Go From No to Whoa in Commercial Auditions with Kelly Moscinski
Kelly is a casting director at Voicecaster. They receive 80% non-union (NU) work.
She asked, “Why do you book?” It’s because you found the connection. Then you perform with confidence.
When you read the specs and it says “conversational,” what does that mean? Relatable, with personality. Imperfections and flaws also contribute to relatability.
So bring yourself to it. The final spot may not sound like your auditions, but that audition will get you booked. Think about CIA:
C - commercial
I - intention - why? Share, inform, excite
A - audience
Casting Process and Multiple Audition Takes
Agents listen to demos, cast the talent, arrange the script, specs, rates. (If the rate isn’t available at first, the client may be unsure of their media buy.)

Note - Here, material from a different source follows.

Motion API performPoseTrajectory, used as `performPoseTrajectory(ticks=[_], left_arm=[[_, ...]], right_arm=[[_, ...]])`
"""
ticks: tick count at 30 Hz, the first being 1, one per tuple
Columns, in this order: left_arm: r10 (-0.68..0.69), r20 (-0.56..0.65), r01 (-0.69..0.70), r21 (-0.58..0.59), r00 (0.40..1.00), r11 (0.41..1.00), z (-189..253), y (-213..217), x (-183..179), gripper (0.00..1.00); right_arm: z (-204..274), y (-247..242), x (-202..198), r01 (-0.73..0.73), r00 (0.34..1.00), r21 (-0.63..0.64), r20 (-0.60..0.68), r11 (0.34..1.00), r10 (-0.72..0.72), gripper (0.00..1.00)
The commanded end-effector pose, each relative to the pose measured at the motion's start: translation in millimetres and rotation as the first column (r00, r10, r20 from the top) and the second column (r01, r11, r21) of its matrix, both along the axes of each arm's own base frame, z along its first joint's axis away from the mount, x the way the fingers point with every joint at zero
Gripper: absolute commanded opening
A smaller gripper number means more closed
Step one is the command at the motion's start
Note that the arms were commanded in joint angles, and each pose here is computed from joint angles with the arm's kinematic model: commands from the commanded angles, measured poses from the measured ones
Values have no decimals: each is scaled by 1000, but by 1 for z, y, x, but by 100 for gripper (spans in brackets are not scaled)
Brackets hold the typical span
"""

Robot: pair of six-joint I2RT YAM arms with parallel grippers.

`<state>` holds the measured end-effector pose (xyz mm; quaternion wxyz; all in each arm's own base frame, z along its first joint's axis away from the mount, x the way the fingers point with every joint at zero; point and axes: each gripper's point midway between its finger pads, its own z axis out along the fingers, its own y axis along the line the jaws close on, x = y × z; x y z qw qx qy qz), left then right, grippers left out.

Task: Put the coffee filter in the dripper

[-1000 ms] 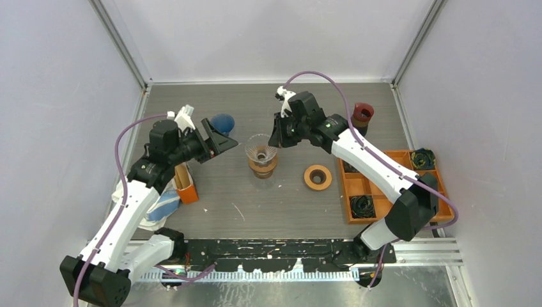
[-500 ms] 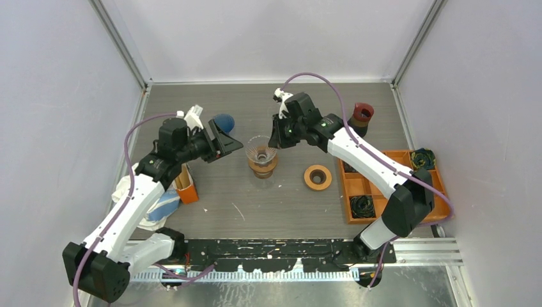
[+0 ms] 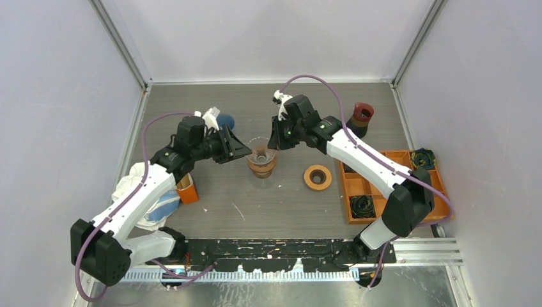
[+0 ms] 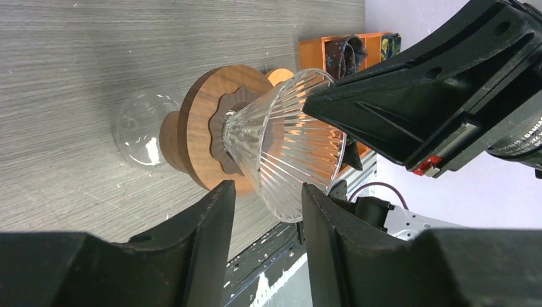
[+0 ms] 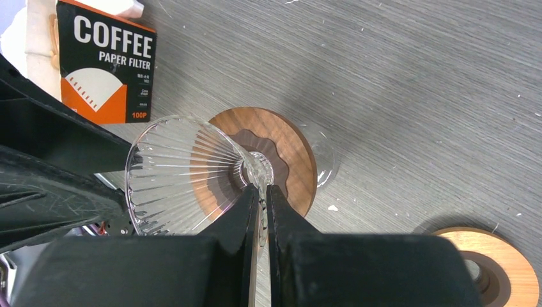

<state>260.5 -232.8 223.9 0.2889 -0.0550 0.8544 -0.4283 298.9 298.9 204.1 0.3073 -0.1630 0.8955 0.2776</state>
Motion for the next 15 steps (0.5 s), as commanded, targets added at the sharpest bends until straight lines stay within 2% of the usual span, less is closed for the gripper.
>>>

Kelly (and many others vetting auditions) will only take 3-5 seconds to listen because their time is limited, so don’t put your “safe” take first. She advises that you do a few takes on instinct before reading the specs.

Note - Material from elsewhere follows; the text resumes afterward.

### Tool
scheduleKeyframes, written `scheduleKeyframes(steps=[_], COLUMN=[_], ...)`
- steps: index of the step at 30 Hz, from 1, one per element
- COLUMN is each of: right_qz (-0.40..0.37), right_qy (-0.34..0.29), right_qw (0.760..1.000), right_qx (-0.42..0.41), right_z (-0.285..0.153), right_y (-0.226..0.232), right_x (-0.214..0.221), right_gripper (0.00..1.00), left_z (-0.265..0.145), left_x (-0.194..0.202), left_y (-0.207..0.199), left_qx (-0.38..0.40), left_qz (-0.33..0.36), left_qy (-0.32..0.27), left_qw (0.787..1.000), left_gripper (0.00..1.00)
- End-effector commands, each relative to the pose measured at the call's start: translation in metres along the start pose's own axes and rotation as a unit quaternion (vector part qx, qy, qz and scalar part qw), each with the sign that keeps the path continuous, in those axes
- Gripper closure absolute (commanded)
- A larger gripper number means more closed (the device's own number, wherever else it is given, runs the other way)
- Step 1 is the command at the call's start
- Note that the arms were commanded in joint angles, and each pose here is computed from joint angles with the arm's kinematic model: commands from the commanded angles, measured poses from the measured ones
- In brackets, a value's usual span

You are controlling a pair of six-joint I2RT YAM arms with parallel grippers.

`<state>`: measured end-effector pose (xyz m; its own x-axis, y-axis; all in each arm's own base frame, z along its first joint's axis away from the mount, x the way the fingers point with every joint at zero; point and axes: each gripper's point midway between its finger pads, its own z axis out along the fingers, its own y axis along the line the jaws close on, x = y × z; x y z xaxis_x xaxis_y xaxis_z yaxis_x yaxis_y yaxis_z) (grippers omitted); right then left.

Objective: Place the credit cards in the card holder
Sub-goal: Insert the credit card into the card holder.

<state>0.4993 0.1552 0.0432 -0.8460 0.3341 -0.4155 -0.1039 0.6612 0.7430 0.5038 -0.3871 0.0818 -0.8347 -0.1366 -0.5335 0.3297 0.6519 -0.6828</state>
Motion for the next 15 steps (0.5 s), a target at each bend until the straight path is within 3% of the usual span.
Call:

Show your range on the other take within those first few seconds. You can change the pacing, pitch, character, enunciate more or less, emphasize different words, honor some/all punctuation, or change who you’re talking to.)

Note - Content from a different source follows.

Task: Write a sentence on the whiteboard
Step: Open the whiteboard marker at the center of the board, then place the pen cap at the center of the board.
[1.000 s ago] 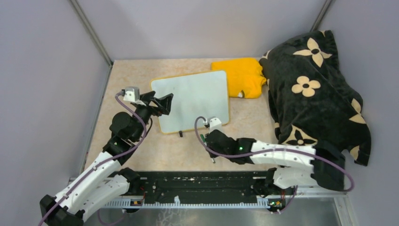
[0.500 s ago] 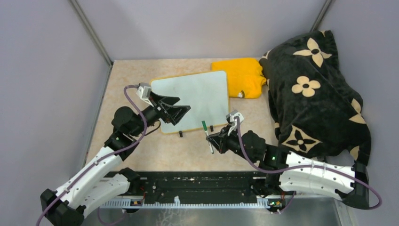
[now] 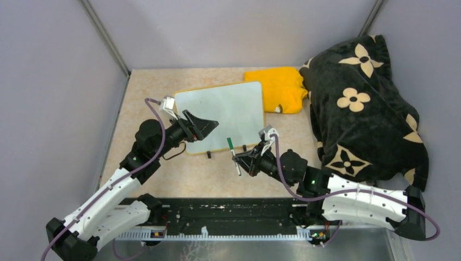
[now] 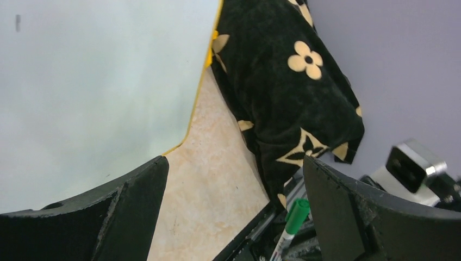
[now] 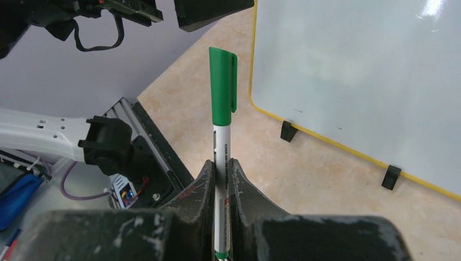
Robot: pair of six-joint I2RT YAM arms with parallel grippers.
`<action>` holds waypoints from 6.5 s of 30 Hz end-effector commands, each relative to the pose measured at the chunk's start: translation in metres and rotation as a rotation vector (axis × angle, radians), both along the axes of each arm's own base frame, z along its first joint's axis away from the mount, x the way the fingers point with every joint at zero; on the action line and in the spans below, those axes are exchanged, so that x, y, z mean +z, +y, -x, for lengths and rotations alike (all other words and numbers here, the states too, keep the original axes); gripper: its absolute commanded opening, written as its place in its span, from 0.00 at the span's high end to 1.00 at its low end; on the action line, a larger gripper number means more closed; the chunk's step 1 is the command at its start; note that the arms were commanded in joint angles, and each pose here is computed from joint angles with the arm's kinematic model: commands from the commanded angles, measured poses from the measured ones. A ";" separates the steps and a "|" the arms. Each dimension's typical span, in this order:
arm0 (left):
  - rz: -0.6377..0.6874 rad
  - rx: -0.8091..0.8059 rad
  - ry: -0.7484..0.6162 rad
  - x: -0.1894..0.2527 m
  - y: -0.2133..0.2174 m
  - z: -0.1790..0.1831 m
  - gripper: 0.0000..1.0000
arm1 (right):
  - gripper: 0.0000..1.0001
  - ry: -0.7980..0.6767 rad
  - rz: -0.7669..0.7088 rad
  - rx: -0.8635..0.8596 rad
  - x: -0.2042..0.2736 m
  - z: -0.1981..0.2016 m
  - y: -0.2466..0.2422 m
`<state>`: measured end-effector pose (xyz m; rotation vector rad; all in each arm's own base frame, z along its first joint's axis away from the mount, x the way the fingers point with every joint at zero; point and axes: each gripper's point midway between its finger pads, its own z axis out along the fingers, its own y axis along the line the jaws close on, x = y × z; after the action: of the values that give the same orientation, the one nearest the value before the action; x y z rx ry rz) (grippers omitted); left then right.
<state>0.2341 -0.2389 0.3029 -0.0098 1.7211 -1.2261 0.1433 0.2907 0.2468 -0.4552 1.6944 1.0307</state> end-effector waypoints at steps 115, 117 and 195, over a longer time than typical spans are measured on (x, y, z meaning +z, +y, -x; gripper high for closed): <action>0.117 -0.561 -0.158 -0.001 -0.042 0.081 1.00 | 1.00 0.130 -0.211 0.098 0.022 0.002 0.038; 0.116 -0.545 -0.162 0.000 -0.042 0.078 1.00 | 1.00 0.130 -0.200 0.098 0.019 0.002 0.037; -0.632 0.605 0.861 -0.270 0.200 -0.072 0.88 | 1.00 0.124 0.110 -0.132 -0.055 -0.012 -0.032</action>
<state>0.2999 -0.0359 0.0343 -0.6867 2.5229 -0.1226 0.1534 0.2519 0.1719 -0.3575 1.9260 0.8459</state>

She does “rounds” of vetting, so if the first few seconds are great, she’ll add it to a list of maybes, and circle back after she finishes doing the same with all the other auditions.
What was really eye-opening was when she put a script on the screen, and played the first 5 seconds of 40-50 auditions for that script. Most of them were read the same way, and a few were hard to hear (lack of audio quality). Imagine having to listen to hundreds of auditions, where 95% of them sound the same!